Naive Spot-Check of AI Algorithms

More Adventures in AI

A “Back to Basics” RESET

I found the work of Jason Brownlee to help me get “Back to Basics” with AI.

Currently i am following his EXCELLENT Python Machine Learning Mini-Course.

At Lesson 9, He suggests one should “Spot-Check Algorithms”.

I took a naive approach employing the following “Analysis Code” section below to generate the resulting “Analysis Grid” section below.

I am hoping to use this post to get information in the Comments Section about how to use Data Preparation for various (Dataset, Model(Algorithm), Scoring) combinations, AND which (Dataset, Model(Algorithm), Scoring) combinations are JUST INCOMPATIBLE.

Methodology

To generate the Algorithm Spot-Check Cases i cross multiplied:

  1. (3) Datasets
    1.1 Boston House Price Data
    1.2 Iris Data
    1.3 Pima Indians Diabetes Data
  2. (4) Models(Algorithms)
    2.1 KNeighborsRegressor
    2.2 LinearRegression
    2.3 LogisticRegression
    2.4 LinearDiscriminantAnalysis
  3. (3) Scorings
    3.1 accuracy
    3.2 neg_mean_squared_error
    3.3 neg_log_loss

for a total of 36 Spot-Check Cases.

I then ran each case against a
kfold = sklearn.model_selection.KFold(n_splits=10, random_state=7)
with
results = sklearn.model_selection.cross_val_score(model, X, Y, cv=kfold, scoring=scoring)

Summary Analysis

There were 11 out of 36 Cases that returned numerical results. The other 25 Cases returned Errors or Warnings. The full Analysis can be seen in the “Analysis Grid” section below.
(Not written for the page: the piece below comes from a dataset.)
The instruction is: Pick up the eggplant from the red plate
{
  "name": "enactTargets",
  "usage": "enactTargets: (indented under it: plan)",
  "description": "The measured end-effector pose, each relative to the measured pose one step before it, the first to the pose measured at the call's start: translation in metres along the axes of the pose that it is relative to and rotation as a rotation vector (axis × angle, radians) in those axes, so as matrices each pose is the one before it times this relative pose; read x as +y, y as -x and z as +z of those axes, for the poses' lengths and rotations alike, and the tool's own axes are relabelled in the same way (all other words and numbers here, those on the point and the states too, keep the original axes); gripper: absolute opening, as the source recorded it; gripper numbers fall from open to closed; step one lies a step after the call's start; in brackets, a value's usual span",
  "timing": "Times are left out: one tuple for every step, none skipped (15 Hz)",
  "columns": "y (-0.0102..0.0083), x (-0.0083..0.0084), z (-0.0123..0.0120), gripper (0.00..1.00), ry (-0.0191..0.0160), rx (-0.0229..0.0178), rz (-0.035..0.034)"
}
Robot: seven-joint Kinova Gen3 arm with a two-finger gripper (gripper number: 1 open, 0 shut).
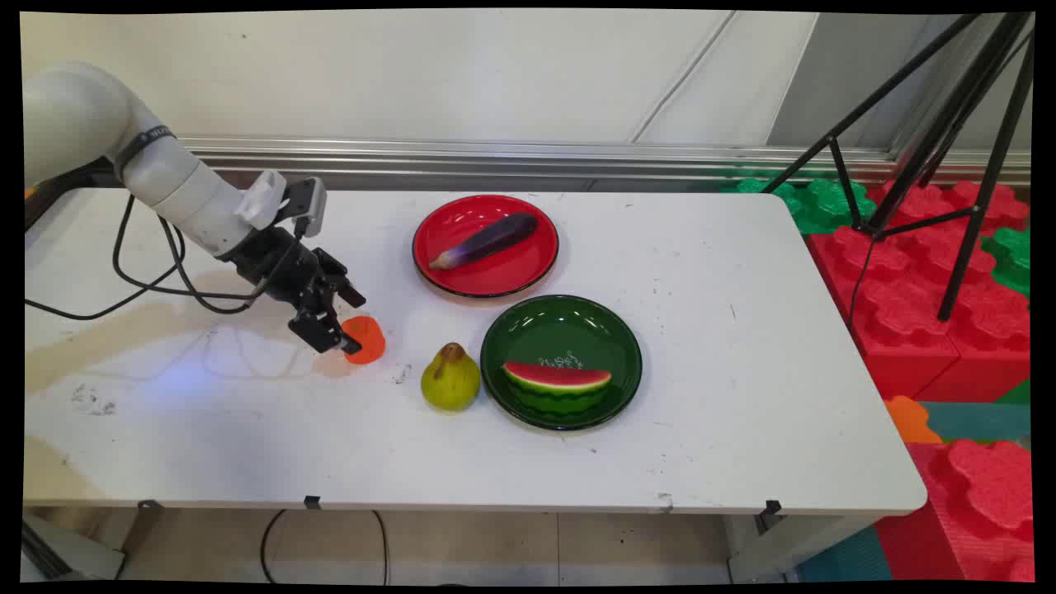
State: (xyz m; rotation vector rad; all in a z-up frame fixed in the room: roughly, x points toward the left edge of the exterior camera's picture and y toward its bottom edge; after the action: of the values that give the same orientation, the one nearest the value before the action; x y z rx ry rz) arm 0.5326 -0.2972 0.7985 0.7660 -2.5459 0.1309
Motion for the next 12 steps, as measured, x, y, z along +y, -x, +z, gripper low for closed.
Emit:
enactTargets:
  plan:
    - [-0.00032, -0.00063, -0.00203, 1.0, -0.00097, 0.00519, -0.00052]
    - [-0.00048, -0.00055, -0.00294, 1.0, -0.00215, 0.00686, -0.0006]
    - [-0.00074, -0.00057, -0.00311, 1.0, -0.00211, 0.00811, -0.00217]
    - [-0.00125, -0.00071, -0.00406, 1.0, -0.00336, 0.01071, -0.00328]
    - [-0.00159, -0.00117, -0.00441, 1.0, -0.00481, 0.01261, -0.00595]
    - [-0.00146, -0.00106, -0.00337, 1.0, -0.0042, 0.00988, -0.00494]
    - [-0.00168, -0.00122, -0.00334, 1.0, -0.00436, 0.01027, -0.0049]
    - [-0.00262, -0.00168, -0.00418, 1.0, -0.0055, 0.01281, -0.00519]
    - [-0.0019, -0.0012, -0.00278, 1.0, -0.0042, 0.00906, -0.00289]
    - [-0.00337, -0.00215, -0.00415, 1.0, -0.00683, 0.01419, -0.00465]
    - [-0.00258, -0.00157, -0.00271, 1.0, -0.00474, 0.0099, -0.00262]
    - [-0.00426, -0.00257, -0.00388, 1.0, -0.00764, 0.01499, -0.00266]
Question Reiteration, Answer, Further Study

Question Reiteration

How can I use Data Preparation for various (Dataset, Model(Algorithm), Scoring) combinations, AND which (Dataset, Model(Algorithm), Scoring) combinations are JUST INCOMPATIBLE.

I posted this question to Jason Brownlee in the Comments on Python Machine Learning Mini-Course. The Answer is his response to me there.

Answer

From Jason Brownlee in the Comments on Python Machine Learning Mini-Course:

Nice post and great question Joe.

Spot checking is to discover which algorithms look good on one given dataset. Not across datasets.

You may need to group algorithms by their expectations then prepare data for each group.

Most machine learning algorithms expect data to have numeric input values and an integer encoded or one hot encoded output value for classification. This is a good normalized view of a dataset to construct.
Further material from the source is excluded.